Das grundlegende Softwaresystem zur Echtzeitmessung der Sozialen Distanz wurde während des 48-Stunden-#WirVsVirus-Hackathon der Bundesregierung in dem Projekt https://everyonecounts.de/ unter ehrenamtlicher Mitwirkung von Mitarbeitern des Fraunhofer-Instituts für Optronik, Systemtechnik und Bildauswertung IOSB
Institutsteil Industrielle Automation IOSB-INA und des Fraunhofer-Instituts für Energiewirtschaft und Energiesystemtechnik IEE entwickelt.

Das zweite Bild zeigt die derzeitige Systemarchitektur. Durch das soziale Engagement der Fraunhofer Mitarbeiter*innen aus beiden Instituten konnten bereits Beiträge in folgenden Bereichen geleistet werden:

  • Integration von Datenquellen in das Backend-System
  • Erste Strukturierung der Daten
  • Aufbau eines skalierungsfähigen Prototyps in der AWS Cloud
  • Visualisierung der Daten für die Präsentation des Projektes

Durch die Zusammenarbeit von Fraunhofer Mitarbeiter*innen als Teil der Community erreichte das Projekt eine sehr gute Platzierung von den insgesamt 1.500 bearbeiteten Projekten.

Das ca. 15 köpfige Kernteam des Projektes unterstützt die Idee einer professionellen Weiterentwicklung durch Fraunhofer ausdrücklich.

Eine durch uns bereits durchgeführte Auskopplung und Anpassung der aktuellen github Version für eine regionale Nutzung ist hier zu sehen: https://dashboard.lemgo-digital.de/social-distancing/

Durch die Integration vieler verschiedener Datenquellen stellt sich die Frage, inwiefern der Social Distance Score validiert werden kann.
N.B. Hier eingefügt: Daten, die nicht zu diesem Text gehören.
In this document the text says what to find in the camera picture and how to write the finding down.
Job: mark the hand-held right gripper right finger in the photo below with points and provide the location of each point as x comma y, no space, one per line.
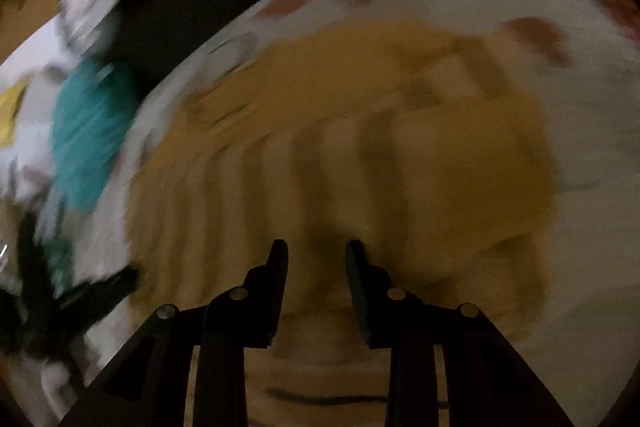
353,274

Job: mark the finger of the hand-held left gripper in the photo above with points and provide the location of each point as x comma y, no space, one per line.
102,289

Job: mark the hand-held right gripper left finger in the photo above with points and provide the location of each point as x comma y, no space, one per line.
279,269

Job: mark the mustard yellow cloth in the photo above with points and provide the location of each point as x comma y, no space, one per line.
400,157

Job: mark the teal cloth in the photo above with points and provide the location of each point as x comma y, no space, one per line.
87,132

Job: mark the white cloth with yellow patch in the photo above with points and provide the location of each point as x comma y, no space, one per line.
25,107

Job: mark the pale printed blanket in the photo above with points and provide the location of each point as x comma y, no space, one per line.
575,117

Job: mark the black cloth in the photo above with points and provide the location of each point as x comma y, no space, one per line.
170,17
Dafür hat das Fraunhofer IOSB-INA bereits einen Prototyp einer SmartCityBox entwickelt. Diese SmartCityBox basiert auf dem Prinzip des Edge-Computings und ist durch ihre Modularität in der Lage vielfältige und anspruchsvolle Messaufgaben (z. B. Computer Vision) dezentral zu lösen; auch über die Corona-Krise hinaus.

Mit Hilfe dieser realen Referenzmessung können die Daten plausibilisiert werden. Eine solche Datenbasis bietet die Möglichkeit, durch Verfahren des maschinellen Lernens Hochrechnungen für andere Standorte zu berechnen und ebenso Prognosen für das Social Distancing.

Darüber hinaus sind auch noch weitere Anwendungsfälle, wie beispielsweise neue Energie-Lastprofile für Pandemien möglich: Aufgrund des derzeitigen Shut-Downs und der zunehmenden Home-Office Aktivitäten ist eine erhöhte Abweichung zu den bestehenden Standardlastprofilen zu erwarten. Damit entsprechend die energiewirtschaftlichen Prozesse besser das neue Lastverhalten abbilden können, ist die Erarbeitung von spezifischen Pandemie-SLP zu empfehlen.